Activity:
Lines in the data below that contain the word "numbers" are to be copied.

Extracted data entries

^^^^^^^^^^^^^^^^

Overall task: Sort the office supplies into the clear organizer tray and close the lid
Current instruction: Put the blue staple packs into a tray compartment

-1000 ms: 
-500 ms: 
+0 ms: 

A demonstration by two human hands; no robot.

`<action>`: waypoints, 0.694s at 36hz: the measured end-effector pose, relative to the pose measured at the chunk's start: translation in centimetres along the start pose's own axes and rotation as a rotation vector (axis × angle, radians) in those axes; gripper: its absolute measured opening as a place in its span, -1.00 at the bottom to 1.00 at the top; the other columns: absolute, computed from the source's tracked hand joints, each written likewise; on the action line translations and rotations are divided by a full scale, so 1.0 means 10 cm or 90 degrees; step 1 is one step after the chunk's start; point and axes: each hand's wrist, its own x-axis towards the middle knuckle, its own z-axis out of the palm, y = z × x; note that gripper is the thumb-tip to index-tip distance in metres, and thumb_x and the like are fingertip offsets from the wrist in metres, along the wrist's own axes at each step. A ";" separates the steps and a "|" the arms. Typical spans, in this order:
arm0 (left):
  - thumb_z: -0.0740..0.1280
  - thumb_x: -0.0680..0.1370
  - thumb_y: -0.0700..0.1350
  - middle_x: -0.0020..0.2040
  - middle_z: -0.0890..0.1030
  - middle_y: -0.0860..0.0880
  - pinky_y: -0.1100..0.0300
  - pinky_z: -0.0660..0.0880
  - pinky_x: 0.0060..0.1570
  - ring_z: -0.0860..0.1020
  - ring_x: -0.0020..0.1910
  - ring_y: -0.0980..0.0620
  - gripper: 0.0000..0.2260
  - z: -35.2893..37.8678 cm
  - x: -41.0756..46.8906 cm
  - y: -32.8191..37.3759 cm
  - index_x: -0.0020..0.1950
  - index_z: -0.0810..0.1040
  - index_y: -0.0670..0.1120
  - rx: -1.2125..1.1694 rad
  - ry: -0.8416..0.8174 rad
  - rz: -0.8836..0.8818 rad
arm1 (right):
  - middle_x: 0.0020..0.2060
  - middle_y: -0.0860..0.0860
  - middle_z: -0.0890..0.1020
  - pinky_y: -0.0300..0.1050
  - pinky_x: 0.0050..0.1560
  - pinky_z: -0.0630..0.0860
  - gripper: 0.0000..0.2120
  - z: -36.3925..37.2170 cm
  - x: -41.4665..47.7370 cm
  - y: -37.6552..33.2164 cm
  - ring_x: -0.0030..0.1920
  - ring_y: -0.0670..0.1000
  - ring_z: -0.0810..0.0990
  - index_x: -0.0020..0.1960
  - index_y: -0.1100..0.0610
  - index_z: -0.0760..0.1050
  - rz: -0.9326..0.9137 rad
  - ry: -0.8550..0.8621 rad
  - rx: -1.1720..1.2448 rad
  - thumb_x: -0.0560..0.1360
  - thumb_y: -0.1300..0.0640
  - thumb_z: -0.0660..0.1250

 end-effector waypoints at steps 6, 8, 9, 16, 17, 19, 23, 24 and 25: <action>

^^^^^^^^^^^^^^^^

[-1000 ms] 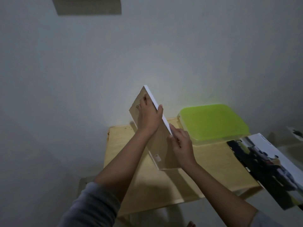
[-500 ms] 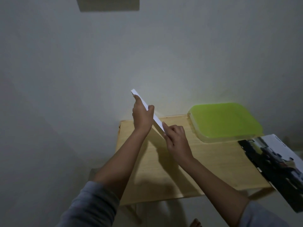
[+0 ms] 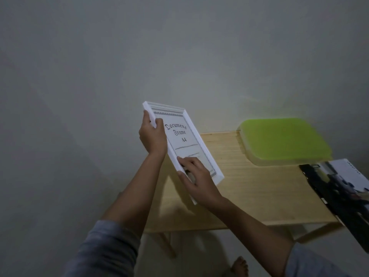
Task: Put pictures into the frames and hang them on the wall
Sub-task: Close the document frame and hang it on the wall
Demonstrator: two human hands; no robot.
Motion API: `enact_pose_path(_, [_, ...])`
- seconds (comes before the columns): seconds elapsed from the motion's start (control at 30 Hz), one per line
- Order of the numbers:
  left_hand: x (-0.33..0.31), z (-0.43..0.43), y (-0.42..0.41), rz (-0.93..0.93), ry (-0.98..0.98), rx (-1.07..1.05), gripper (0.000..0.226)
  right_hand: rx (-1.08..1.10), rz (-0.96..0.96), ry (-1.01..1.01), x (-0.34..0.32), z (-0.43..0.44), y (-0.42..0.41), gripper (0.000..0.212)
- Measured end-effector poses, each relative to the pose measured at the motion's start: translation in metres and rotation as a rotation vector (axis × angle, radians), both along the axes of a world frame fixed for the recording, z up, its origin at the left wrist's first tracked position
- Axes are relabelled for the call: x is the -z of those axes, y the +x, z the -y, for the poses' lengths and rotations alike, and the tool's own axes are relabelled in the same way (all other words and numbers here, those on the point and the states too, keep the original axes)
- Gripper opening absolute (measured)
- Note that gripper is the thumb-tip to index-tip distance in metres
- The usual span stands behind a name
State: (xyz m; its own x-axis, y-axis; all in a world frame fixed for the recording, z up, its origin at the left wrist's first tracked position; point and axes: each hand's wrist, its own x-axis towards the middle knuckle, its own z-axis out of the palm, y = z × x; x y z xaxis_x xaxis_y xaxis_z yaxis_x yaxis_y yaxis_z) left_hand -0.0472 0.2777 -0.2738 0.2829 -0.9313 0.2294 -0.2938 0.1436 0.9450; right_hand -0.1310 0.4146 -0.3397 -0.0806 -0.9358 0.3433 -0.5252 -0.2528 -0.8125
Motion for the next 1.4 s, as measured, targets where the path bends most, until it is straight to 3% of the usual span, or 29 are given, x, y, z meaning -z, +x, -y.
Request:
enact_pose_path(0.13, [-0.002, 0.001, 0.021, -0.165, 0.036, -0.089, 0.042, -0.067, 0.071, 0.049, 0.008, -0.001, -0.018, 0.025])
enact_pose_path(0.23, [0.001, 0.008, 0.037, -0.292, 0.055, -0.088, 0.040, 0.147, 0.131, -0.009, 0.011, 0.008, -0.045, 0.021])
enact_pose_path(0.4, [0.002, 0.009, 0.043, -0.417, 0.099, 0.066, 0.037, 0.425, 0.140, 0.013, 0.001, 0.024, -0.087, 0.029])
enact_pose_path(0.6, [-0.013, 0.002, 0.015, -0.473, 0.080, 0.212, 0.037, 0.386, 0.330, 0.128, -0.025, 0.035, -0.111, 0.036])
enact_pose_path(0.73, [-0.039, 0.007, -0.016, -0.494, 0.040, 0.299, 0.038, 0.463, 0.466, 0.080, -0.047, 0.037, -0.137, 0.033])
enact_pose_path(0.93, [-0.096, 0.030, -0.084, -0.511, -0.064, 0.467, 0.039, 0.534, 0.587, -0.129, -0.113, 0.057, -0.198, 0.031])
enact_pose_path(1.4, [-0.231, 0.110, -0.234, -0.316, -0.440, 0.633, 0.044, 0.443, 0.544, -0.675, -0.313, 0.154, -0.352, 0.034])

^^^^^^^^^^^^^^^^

Answer space:
- Order of the numbers:
- Axes are relabelled for the call: x is the -z of those axes, y the +x, z the -y, for the poses' lengths and rotations alike, and the tool's own axes are relabelled in the same way (all other words and numbers here, those on the point and the states too, keep the original axes)

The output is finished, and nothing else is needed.